[Exercise objective]: Transcribe the data below verbatim from the line with "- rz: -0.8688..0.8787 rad" to the line with "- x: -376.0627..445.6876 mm". Include both of those lines.
┄┄┄┄┄┄┄┄┄┄┄┄┄┄┄┄┄┄┄┄
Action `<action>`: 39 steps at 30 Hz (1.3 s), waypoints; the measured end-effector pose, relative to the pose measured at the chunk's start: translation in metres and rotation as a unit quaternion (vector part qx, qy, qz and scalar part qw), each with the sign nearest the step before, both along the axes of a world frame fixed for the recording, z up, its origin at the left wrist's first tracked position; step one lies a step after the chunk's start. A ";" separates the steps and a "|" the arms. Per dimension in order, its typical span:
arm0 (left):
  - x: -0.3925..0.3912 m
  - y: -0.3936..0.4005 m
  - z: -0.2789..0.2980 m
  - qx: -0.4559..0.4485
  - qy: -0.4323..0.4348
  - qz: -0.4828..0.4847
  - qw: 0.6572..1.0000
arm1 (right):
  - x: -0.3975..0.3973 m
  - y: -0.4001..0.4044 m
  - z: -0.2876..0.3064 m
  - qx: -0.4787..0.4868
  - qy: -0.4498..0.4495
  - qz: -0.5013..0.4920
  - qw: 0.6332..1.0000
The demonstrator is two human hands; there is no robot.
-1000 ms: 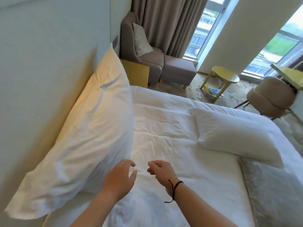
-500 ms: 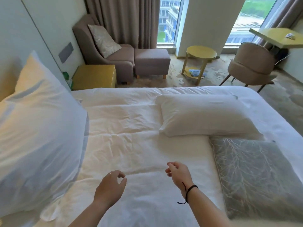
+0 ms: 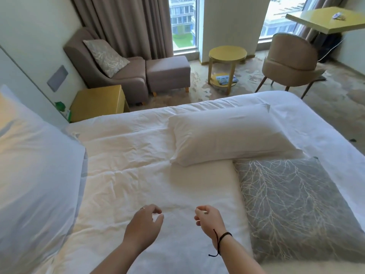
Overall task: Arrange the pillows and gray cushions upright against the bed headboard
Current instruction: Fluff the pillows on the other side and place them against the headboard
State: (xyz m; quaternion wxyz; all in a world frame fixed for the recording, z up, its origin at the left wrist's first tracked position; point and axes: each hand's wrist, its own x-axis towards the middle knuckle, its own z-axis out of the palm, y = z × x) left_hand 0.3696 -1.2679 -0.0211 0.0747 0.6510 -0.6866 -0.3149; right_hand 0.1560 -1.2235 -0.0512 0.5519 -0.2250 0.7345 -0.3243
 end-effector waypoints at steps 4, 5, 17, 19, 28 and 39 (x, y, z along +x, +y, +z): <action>-0.021 -0.019 -0.018 0.012 0.019 -0.006 1.000 | -0.029 -0.001 0.003 0.008 0.058 0.010 0.998; -0.029 -0.025 -0.024 0.017 0.029 -0.010 0.999 | -0.040 -0.004 0.005 0.013 0.082 0.011 0.996; -0.120 -0.147 -0.099 0.039 0.034 0.041 0.998 | -0.155 -0.117 -0.047 -0.004 0.248 0.075 0.966; -0.133 -0.173 -0.121 0.029 0.014 0.049 0.998 | -0.166 -0.139 -0.075 -0.011 0.263 0.099 0.959; -0.182 -0.285 -0.214 -0.004 0.003 0.063 0.998 | -0.194 -0.189 -0.163 -0.059 0.307 0.128 0.941; -0.208 -0.304 -0.233 -0.026 -0.090 0.008 0.996 | -0.200 -0.181 -0.181 -0.082 0.315 0.121 0.938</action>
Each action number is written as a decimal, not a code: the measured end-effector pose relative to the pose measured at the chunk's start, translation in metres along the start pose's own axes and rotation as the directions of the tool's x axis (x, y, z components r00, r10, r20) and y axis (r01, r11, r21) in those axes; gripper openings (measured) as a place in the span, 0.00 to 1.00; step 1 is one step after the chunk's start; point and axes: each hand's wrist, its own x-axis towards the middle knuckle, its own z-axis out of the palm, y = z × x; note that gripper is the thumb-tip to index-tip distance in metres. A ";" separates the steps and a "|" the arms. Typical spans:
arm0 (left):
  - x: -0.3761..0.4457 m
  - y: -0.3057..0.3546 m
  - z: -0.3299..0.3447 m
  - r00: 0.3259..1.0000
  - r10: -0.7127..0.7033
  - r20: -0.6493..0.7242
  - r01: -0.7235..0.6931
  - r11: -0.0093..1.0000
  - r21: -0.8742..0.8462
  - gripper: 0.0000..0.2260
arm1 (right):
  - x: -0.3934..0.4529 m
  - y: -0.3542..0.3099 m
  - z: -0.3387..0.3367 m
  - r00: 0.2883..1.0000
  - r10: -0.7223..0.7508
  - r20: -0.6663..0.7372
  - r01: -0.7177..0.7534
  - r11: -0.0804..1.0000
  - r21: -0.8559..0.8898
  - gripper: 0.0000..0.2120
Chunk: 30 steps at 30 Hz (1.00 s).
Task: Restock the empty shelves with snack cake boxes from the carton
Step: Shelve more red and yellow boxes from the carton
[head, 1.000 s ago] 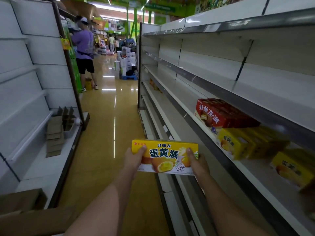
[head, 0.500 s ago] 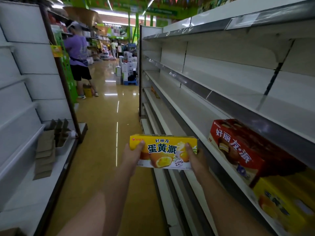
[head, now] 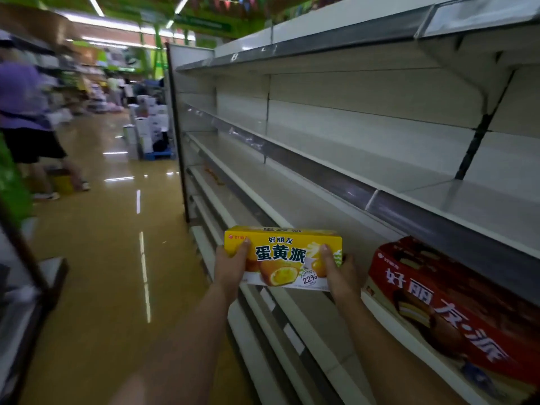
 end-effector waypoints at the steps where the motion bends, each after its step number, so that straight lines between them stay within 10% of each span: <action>1: 0.014 0.003 0.001 0.999 0.020 0.025 -0.021 1.000 0.008 0.16 | 0.005 0.000 0.007 0.999 0.005 -0.040 -0.005 1.000 0.017 0.24; 11: 0.104 0.039 0.024 0.905 -0.010 0.425 -0.038 0.994 0.104 0.04 | 0.019 -0.017 0.049 0.939 0.106 -0.326 -0.072 0.991 0.115 0.24; 17: 0.144 0.038 0.067 0.865 -0.112 0.490 -0.004 0.973 0.230 0.34 | 0.043 -0.011 0.039 0.906 0.159 -0.391 -0.138 0.987 0.080 0.34; 22: 0.158 0.044 0.100 0.845 -0.109 0.524 -0.047 0.960 0.276 0.12 | 0.067 -0.003 0.033 0.879 0.214 -0.426 -0.213 0.976 0.052 0.31; 26: 0.184 0.037 0.117 0.773 -0.075 0.630 -0.177 0.928 0.327 0.23 | 0.079 -0.009 0.029 0.844 0.182 -0.504 -0.219 0.976 -0.013 0.37; 30: 0.206 0.038 0.130 0.653 -0.143 0.744 -0.320 0.838 0.441 0.13 | 0.078 -0.017 0.018 0.834 0.225 -0.504 -0.396 0.880 -0.263 0.27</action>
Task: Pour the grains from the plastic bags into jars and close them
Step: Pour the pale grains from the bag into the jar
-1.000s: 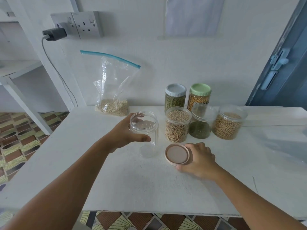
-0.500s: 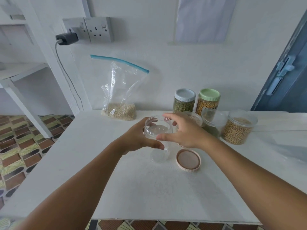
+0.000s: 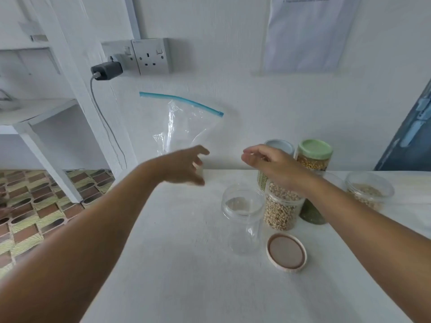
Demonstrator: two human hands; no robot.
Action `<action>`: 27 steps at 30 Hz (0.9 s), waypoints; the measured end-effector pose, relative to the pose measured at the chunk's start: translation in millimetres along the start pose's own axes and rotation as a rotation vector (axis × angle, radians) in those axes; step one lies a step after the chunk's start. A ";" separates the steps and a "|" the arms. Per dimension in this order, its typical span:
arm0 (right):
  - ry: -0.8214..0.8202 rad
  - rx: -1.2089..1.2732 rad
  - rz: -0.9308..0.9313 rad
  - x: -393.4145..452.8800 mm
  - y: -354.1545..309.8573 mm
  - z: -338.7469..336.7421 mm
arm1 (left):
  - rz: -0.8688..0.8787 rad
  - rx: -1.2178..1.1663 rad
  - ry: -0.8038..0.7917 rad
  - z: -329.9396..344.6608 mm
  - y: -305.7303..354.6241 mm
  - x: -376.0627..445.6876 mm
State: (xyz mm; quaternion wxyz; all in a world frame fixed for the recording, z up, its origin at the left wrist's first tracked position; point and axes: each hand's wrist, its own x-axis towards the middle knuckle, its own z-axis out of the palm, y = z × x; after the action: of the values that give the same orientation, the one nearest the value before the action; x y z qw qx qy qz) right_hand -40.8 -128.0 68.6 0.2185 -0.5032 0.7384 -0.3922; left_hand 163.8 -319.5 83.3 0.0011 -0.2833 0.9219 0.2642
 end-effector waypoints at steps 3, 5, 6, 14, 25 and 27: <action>0.083 -0.028 -0.048 51.6 -3.4 -0.7 | 0.043 0.079 0.278 -31.7 2.3 36.4; 0.123 0.033 -0.047 86.1 -5.3 0.5 | 0.067 0.153 0.451 -43.7 7.4 63.4; 0.129 0.085 -0.032 102.7 -5.9 1.4 | 0.076 0.213 0.511 -47.6 10.5 76.4; 0.079 0.243 0.112 194.5 3.6 19.2 | -0.128 0.719 0.534 -54.1 12.1 140.9; 0.216 0.370 -0.034 199.0 4.0 34.7 | -0.086 0.481 0.661 -64.0 0.2 128.0; 0.223 0.389 -0.073 190.8 2.5 40.2 | -0.068 0.407 0.667 -66.9 -2.7 118.6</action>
State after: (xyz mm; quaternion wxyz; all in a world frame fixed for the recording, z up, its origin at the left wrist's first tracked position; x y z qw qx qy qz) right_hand -89.3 -316.5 56.4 0.2142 -0.4316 0.6496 -0.5881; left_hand 75.5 -415.9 121.6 -0.2338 -0.3780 0.8953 -0.0310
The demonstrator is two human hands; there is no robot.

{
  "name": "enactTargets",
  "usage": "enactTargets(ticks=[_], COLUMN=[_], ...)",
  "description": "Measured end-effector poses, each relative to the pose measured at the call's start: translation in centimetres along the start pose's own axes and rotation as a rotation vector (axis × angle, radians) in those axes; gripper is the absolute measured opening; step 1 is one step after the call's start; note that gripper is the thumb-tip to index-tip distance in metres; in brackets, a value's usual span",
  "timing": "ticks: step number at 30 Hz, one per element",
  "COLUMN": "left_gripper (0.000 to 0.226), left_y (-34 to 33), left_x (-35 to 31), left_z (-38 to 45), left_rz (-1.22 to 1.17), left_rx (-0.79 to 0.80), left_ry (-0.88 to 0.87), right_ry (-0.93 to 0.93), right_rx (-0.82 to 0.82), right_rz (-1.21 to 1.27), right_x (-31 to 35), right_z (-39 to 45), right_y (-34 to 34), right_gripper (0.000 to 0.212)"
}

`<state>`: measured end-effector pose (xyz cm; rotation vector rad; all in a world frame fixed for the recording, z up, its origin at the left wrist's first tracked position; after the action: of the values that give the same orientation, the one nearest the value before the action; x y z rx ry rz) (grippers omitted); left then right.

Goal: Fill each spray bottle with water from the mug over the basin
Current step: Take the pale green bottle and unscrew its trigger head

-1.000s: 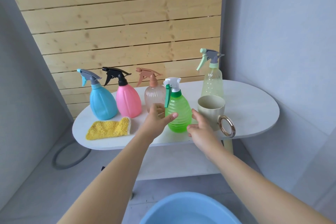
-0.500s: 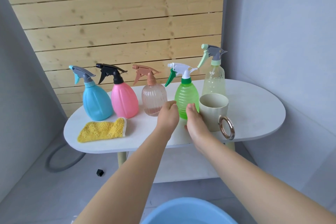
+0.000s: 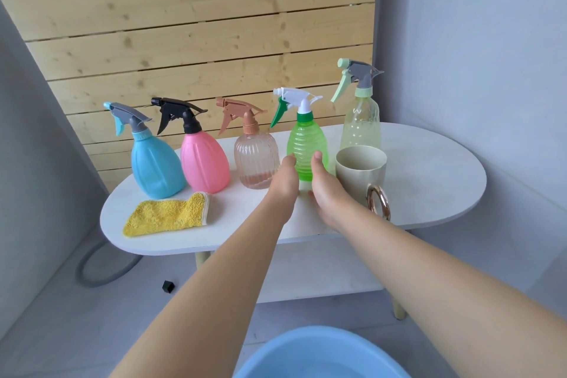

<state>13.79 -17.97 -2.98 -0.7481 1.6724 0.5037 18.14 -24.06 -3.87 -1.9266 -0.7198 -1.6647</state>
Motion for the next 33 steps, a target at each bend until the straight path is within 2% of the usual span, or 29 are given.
enactTargets(ticks=[2,3,9,14,18,21,22,24,27,28,29,31,33], left_gripper=[0.026,0.022,0.029,0.024,0.018,0.042,0.039,0.011,0.011,0.021,0.021,0.006,0.014], left_y=[-0.1,-0.2,-1.5,-4.0,-6.2,-7.5,-7.8,-8.2,-8.9,-9.2,-9.3,-9.8,-10.2], left_x=[-0.6,-1.2,-6.5,-10.2,-11.1,-11.9,-12.1,-12.2,-11.8,-11.6,-11.6,-11.5,-11.4], left_z=[-0.8,-1.3,-4.0,-4.2,-3.1,-1.5,-1.1,0.3,0.8,0.7,0.6,0.2,0.1], left_rz=[0.036,0.061,0.324,0.553,0.676,0.716,0.712,0.686,0.707,0.716,0.734,0.808,0.843], left_rx=[-0.018,-0.041,-0.126,-0.099,-0.041,-0.07,-0.08,-0.085,-0.112,-0.133,-0.15,-0.191,-0.225], left_ry=[-0.008,-0.022,-0.295,-0.45,-0.465,-0.422,-0.417,-0.421,-0.45,-0.465,-0.485,-0.524,-0.55], right_ry=[0.014,0.03,0.255,0.295,0.266,0.224,0.215,0.2,0.202,0.21,0.22,0.241,0.231], right_rx=[0.009,0.005,-0.06,-0.141,-0.136,-0.135,-0.137,-0.133,-0.125,-0.126,-0.123,-0.115,-0.105], right_rz=[0.007,0.009,-0.059,-0.229,-0.344,-0.378,-0.381,-0.388,-0.399,-0.398,-0.393,-0.396,-0.395], right_x=[0.5,0.9,6.1,9.7,10.6,10.8,11.0,11.0,10.8,10.6,10.6,10.4,10.0], right_z=[-0.6,-1.0,-3.6,-3.6,-1.9,-0.4,-0.1,0.5,0.7,0.6,0.5,-0.1,-0.6], right_y=[0.4,0.7,3.6,6.9,8.7,9.5,9.6,9.7,9.8,9.9,9.9,10.2,10.8], right_gripper=[0.06,0.06,0.047,0.042,0.045,0.048,0.049,0.05,0.047,0.045,0.044,0.044,0.046])
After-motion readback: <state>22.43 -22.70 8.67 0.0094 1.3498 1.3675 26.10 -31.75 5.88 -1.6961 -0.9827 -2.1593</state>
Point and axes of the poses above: each hand's wrist, its own z-axis towards the middle knuckle, its own y-axis out of the back of the hand, x = y × z, the point moved 2 cm from there along z, towards the middle knuckle, and after that the axes turned 1 degree about x, right-handed, at the moved point
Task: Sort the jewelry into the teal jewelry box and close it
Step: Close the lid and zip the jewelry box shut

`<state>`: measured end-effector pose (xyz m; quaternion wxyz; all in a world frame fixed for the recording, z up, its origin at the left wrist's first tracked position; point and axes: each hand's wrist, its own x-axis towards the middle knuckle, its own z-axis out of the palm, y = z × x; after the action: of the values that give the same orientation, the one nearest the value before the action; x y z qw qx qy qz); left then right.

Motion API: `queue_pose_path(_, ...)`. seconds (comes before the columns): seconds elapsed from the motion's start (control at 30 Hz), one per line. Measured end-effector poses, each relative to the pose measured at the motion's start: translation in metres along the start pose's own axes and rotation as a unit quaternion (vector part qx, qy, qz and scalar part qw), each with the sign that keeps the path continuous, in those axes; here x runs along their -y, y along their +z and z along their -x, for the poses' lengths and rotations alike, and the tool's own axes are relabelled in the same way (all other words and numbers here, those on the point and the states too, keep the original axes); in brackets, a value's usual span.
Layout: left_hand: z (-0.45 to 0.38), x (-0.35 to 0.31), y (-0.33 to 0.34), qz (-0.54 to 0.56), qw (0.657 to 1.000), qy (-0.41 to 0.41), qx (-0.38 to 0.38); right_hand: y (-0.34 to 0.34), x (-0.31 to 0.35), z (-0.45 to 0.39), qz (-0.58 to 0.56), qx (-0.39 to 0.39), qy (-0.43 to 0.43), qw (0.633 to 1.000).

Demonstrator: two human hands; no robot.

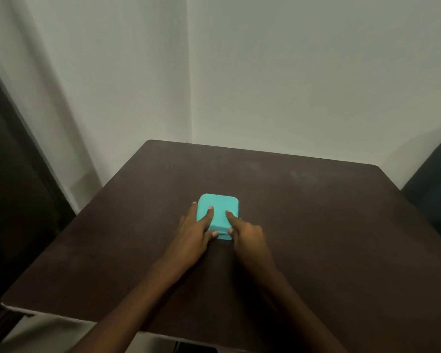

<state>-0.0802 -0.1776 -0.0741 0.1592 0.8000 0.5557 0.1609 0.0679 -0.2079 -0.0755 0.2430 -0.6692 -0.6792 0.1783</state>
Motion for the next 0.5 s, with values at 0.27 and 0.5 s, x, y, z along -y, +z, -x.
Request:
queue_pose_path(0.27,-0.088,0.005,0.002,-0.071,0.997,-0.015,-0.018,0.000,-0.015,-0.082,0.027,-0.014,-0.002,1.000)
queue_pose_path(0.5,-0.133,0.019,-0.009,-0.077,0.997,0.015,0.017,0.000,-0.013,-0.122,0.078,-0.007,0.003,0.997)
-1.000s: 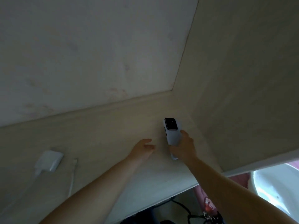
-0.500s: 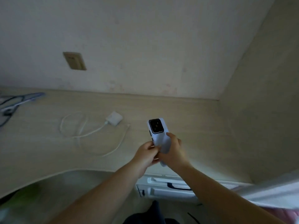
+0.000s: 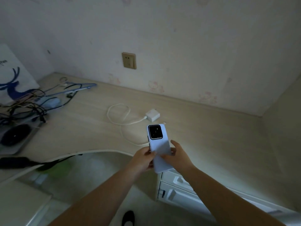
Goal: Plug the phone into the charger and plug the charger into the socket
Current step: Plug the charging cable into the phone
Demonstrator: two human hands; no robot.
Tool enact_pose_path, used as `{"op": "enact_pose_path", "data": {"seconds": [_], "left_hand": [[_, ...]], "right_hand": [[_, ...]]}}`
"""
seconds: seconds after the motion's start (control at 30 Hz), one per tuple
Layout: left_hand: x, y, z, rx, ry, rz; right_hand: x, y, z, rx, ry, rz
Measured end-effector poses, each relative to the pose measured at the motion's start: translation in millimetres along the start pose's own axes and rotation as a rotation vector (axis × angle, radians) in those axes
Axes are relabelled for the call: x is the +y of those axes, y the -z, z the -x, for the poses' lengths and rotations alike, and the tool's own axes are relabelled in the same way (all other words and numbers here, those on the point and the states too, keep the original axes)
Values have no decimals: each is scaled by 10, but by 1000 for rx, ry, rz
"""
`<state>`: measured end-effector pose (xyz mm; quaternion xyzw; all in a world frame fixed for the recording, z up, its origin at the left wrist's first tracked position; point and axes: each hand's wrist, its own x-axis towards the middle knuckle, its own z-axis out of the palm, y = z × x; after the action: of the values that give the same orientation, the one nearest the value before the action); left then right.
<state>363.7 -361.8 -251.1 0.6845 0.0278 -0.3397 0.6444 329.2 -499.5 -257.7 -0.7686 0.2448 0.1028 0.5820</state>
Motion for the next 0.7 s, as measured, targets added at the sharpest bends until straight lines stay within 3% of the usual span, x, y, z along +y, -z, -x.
{"op": "enact_pose_path", "data": {"seconds": [0.43, 0.7], "left_hand": [[419, 1102, -660, -104, -3, -26], [635, 1633, -1247, -201, -18, 48]], "right_hand": [[-526, -717, -768, 61, -145, -292], [-927, -1065, -1217, 129, -128, -433]]}}
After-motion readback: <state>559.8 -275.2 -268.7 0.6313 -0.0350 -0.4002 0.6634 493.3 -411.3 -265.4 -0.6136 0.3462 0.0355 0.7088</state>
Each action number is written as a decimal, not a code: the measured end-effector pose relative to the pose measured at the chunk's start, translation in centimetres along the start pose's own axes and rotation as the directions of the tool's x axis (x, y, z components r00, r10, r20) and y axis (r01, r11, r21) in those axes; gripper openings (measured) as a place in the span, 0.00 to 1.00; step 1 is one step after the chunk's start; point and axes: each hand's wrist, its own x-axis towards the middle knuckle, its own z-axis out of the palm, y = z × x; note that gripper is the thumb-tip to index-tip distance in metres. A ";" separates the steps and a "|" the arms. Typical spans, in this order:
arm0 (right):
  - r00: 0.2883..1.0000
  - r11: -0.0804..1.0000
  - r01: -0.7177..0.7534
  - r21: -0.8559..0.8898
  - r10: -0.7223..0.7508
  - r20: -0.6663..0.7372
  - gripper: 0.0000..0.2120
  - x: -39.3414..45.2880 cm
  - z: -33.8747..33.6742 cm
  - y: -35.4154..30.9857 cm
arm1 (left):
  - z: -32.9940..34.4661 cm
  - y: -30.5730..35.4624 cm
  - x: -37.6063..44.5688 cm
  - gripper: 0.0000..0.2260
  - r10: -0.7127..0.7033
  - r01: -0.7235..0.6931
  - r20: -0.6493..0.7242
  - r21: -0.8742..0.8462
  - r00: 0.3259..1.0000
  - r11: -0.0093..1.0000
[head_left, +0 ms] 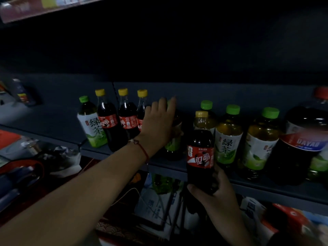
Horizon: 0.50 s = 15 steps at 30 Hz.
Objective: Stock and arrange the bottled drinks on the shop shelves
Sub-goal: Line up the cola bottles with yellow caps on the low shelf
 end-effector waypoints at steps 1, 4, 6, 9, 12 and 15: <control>1.000 1.000 0.000 0.007 0.000 -0.004 0.35 0.0 -0.1 -0.1 | 0.3 0.1 -0.1 0.48 -0.013 0.013 -0.013 -0.023 1.000 1.000; 1.000 1.000 -0.002 0.026 0.002 -0.007 0.35 0.0 -0.3 -0.2 | 1.0 0.2 -0.5 0.45 -0.036 0.027 -0.074 -0.125 0.997 0.992; 1.000 0.999 0.009 0.033 -0.009 -0.010 0.36 -0.1 -0.3 -0.1 | 1.0 0.1 -1.3 0.42 -0.018 -0.006 -0.101 -0.233 0.995 0.972; 1.000 0.999 0.016 0.049 -0.015 -0.017 0.36 -0.3 -0.3 0.1 | 0.2 0.2 -3.7 0.39 -0.046 -0.008 -0.100 -0.477 0.994 0.879; 1.000 0.999 0.029 0.045 -0.029 -0.008 0.35 -0.4 -0.1 -0.2 | -0.1 0.0 -6.9 0.39 -0.169 0.049 -0.116 -0.668 0.979 0.743; 0.999 0.998 0.041 0.056 -0.041 0.004 0.30 0.0 0.5 -0.7 | -0.3 -1.8 -9.9 0.40 -0.312 0.083 -0.115 -0.827 0.943 0.556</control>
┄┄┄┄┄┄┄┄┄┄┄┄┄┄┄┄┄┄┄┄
[Written solution]:
  - rz: -0.8688..0.8787 rad
  - rx: -1.2178..1.1663 rad
  - ry: -0.8038..0.7917 rad
  - z: -329.9396..344.6608 mm
  - y: -305.7303..354.6241 mm
  - x: -376.0627..445.6876 mm

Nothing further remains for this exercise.